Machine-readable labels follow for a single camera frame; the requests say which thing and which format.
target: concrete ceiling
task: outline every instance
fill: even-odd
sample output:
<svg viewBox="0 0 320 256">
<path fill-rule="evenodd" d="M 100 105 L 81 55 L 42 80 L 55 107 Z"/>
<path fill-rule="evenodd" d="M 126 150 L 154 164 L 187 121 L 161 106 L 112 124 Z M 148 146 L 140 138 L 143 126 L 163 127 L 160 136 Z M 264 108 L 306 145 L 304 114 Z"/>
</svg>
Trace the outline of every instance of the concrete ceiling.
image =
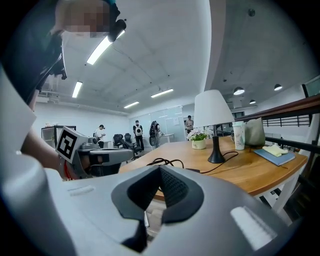
<svg viewBox="0 0 320 256">
<path fill-rule="evenodd" d="M 49 77 L 60 103 L 128 112 L 200 92 L 203 70 L 208 70 L 210 43 L 209 0 L 117 0 L 119 19 L 127 29 L 94 65 L 87 60 L 103 38 L 83 38 L 64 33 L 67 79 Z M 83 85 L 77 98 L 77 81 Z M 174 92 L 151 98 L 167 89 Z M 124 106 L 140 102 L 131 108 Z"/>
<path fill-rule="evenodd" d="M 254 9 L 250 17 L 248 10 Z M 261 103 L 319 75 L 308 43 L 295 23 L 270 0 L 227 0 L 222 51 L 211 89 L 221 91 L 227 102 L 240 98 Z M 236 87 L 245 93 L 234 96 Z"/>
</svg>

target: black chair
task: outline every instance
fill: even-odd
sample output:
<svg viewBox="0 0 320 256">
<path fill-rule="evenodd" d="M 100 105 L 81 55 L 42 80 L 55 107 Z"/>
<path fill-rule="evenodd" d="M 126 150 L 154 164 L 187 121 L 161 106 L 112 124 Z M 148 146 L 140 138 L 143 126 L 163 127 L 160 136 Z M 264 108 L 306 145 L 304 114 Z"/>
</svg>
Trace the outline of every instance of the black chair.
<svg viewBox="0 0 320 256">
<path fill-rule="evenodd" d="M 128 142 L 128 143 L 132 143 L 132 139 L 131 139 L 131 134 L 130 133 L 126 133 L 124 135 L 124 141 Z"/>
<path fill-rule="evenodd" d="M 121 139 L 123 139 L 123 135 L 122 134 L 115 134 L 113 136 L 113 146 L 119 148 L 120 146 L 122 146 L 122 143 L 120 142 Z"/>
<path fill-rule="evenodd" d="M 142 151 L 142 148 L 138 146 L 138 143 L 129 143 L 127 141 L 124 141 L 123 138 L 120 139 L 120 143 L 122 144 L 124 149 L 132 150 L 134 152 L 133 160 L 141 157 L 141 155 L 138 155 L 138 153 Z"/>
</svg>

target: flower pot
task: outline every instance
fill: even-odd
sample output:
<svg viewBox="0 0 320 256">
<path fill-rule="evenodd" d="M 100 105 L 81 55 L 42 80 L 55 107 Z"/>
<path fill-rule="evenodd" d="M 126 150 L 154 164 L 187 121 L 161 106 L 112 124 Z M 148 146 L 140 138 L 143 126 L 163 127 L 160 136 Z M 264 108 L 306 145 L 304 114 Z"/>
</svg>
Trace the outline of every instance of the flower pot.
<svg viewBox="0 0 320 256">
<path fill-rule="evenodd" d="M 192 141 L 192 148 L 194 150 L 203 150 L 206 148 L 206 142 L 205 140 L 193 140 Z"/>
</svg>

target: blue notebook
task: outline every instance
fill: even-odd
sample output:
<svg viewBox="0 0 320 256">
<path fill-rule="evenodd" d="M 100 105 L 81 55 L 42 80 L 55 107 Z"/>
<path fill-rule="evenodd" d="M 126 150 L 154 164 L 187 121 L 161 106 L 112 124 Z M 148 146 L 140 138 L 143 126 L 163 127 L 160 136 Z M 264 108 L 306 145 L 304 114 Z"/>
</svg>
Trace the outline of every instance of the blue notebook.
<svg viewBox="0 0 320 256">
<path fill-rule="evenodd" d="M 273 154 L 270 154 L 269 152 L 265 151 L 264 149 L 256 149 L 253 152 L 258 154 L 259 156 L 263 157 L 264 159 L 267 159 L 268 161 L 275 164 L 276 166 L 282 166 L 285 163 L 296 158 L 295 154 L 292 152 L 289 152 L 287 154 L 283 154 L 282 156 L 274 156 Z"/>
</svg>

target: white lampshade
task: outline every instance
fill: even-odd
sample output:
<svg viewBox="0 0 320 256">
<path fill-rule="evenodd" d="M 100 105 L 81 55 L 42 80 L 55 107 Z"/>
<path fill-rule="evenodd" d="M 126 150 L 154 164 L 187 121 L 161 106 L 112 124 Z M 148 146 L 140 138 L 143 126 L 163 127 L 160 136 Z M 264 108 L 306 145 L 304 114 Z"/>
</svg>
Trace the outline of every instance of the white lampshade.
<svg viewBox="0 0 320 256">
<path fill-rule="evenodd" d="M 194 127 L 214 126 L 234 122 L 224 97 L 218 90 L 207 90 L 195 97 Z"/>
</svg>

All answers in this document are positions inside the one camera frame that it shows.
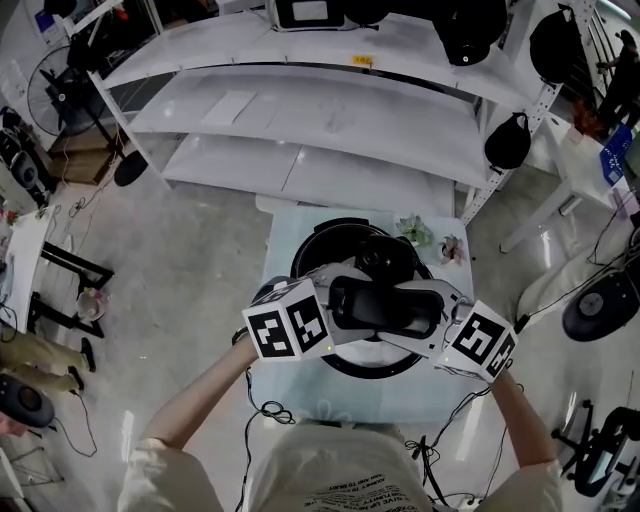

----

▶ [Exercise goal]:
Pull every line containing the word "camera" out of the material.

▶ [Written answer]:
Machine-readable labels follow for a single camera frame; the requests say which thing and which format.
All answers in this document are positions inside the one camera frame that it shows.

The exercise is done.